## The task
Among the entries below, how many lines contain the string "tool"? Only the number, please.

[Records contained in a dataset]
------------------------------------------------

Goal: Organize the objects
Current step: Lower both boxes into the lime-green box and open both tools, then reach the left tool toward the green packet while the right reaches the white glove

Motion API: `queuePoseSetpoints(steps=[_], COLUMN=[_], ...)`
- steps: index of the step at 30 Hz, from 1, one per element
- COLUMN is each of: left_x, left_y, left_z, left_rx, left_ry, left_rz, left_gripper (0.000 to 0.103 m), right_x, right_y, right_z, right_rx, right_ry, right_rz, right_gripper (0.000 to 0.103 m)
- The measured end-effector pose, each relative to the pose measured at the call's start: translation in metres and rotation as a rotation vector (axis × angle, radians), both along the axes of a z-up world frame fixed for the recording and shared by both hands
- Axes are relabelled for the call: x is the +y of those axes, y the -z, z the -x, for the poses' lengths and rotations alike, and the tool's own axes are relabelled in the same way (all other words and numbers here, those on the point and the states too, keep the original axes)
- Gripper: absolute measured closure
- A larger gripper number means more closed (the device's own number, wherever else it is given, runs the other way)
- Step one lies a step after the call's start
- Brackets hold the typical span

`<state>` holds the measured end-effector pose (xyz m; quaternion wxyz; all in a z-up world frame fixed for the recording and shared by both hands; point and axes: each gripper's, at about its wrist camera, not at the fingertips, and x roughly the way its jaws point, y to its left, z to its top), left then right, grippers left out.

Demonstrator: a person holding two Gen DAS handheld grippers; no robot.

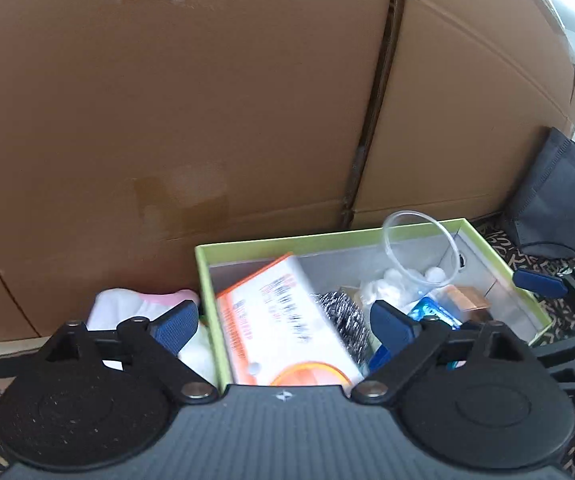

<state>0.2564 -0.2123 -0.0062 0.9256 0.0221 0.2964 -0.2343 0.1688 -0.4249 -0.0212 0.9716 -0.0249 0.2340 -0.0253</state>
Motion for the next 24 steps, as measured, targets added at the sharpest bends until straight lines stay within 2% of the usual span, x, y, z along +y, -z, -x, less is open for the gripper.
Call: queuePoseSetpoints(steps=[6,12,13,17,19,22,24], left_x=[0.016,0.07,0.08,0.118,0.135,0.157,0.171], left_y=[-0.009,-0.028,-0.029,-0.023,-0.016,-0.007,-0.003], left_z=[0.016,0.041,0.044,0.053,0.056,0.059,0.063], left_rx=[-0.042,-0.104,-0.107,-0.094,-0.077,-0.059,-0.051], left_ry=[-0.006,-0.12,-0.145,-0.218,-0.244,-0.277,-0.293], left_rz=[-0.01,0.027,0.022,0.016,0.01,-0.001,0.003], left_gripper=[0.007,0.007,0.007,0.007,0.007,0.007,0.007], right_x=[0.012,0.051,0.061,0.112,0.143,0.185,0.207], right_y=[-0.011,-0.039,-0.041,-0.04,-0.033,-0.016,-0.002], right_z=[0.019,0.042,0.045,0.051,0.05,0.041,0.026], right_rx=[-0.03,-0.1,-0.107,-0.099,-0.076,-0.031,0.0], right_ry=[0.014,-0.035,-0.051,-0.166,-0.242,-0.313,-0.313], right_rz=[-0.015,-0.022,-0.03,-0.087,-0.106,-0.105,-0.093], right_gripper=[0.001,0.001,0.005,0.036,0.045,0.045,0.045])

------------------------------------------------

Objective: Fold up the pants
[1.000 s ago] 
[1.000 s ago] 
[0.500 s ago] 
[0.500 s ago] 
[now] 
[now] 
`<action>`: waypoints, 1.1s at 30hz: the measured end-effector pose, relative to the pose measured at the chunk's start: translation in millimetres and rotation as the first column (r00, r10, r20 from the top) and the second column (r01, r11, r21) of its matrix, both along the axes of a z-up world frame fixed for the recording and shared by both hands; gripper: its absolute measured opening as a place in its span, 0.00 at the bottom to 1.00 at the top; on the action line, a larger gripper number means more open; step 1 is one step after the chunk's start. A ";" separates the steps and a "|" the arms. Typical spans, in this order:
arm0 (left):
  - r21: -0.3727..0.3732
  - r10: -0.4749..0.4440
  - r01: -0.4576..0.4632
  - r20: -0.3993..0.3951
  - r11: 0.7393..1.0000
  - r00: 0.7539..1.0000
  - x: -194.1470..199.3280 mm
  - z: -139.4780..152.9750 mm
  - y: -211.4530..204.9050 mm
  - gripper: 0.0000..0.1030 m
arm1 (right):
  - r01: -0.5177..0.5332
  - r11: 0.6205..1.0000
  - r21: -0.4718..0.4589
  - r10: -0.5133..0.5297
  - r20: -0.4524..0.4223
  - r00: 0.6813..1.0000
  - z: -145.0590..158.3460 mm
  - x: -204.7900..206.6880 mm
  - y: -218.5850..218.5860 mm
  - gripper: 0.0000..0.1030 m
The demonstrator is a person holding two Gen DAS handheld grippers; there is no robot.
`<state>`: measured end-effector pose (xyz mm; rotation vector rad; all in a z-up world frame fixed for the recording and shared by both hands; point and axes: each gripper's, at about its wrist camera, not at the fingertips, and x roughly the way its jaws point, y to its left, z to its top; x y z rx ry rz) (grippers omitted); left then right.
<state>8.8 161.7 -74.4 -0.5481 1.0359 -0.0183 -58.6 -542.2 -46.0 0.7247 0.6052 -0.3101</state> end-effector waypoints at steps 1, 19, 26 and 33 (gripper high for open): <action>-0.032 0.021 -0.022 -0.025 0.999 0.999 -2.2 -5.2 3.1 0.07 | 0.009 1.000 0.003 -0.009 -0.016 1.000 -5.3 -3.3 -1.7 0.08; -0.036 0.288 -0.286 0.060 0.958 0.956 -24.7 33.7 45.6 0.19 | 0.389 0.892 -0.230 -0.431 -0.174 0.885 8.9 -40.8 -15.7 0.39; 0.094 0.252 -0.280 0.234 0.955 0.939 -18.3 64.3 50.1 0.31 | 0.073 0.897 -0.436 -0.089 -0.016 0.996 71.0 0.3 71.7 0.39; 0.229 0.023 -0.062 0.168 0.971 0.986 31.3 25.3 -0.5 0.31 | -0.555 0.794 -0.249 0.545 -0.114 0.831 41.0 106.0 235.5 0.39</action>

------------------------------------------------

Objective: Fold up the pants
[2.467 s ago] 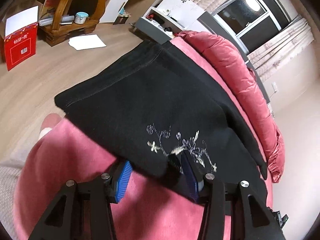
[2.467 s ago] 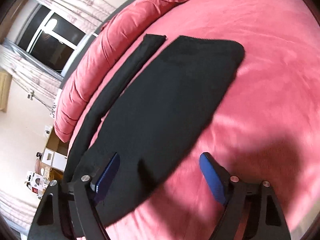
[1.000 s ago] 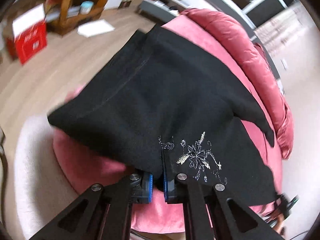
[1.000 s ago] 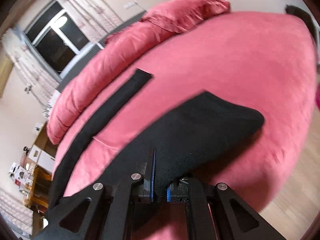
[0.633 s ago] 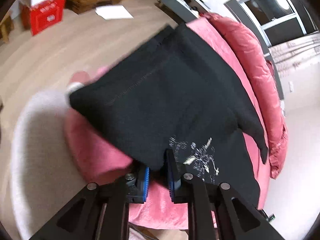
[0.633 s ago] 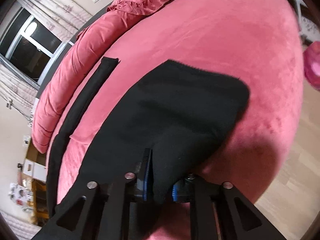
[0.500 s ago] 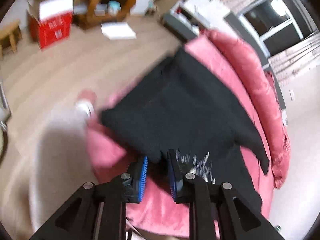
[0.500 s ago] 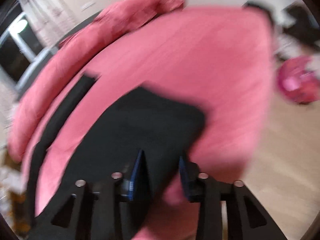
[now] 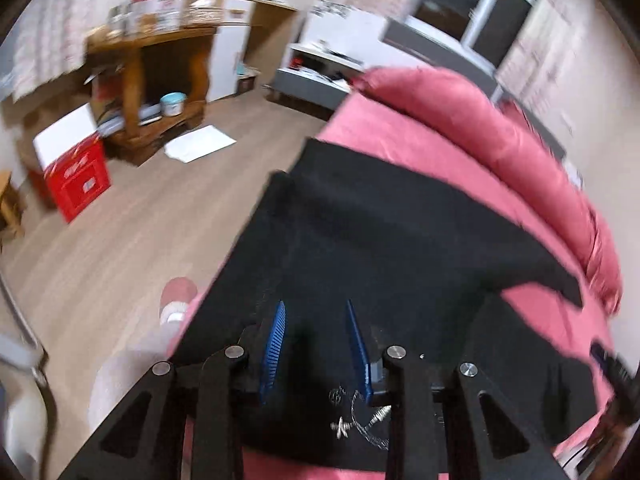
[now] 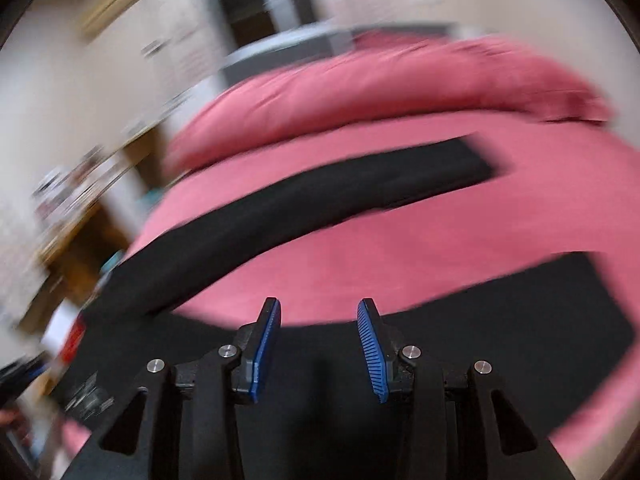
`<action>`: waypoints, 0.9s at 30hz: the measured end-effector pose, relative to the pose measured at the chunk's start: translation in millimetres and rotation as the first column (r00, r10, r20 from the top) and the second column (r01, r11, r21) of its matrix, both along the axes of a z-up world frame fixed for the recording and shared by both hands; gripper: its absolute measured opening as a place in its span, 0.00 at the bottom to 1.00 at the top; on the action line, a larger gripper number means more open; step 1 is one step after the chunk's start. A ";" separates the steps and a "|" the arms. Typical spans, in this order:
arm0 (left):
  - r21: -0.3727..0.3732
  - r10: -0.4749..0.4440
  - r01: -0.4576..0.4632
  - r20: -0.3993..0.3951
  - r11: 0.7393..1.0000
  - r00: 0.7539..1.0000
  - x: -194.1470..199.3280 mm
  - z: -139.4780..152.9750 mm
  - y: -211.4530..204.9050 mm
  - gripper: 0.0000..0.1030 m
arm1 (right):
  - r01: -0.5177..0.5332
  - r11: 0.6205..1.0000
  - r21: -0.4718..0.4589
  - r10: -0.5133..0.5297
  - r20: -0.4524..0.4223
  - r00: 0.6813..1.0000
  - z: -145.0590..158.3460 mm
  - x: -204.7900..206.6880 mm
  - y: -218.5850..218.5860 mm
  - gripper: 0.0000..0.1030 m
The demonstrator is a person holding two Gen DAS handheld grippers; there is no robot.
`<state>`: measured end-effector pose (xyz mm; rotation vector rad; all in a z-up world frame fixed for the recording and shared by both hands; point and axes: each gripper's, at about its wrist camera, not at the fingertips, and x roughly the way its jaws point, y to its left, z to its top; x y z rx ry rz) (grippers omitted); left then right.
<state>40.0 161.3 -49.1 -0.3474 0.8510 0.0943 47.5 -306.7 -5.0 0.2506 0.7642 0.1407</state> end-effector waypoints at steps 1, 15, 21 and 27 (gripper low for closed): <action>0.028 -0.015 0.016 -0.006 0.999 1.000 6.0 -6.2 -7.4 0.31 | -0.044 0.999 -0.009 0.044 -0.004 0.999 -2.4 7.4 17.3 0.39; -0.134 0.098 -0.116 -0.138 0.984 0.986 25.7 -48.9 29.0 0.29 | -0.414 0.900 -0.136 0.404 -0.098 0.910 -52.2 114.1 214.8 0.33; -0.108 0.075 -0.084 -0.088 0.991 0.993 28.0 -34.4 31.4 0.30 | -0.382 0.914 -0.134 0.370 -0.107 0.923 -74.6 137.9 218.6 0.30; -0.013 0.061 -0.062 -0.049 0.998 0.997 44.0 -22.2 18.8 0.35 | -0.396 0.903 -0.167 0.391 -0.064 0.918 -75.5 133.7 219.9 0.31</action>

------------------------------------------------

## Expected output
2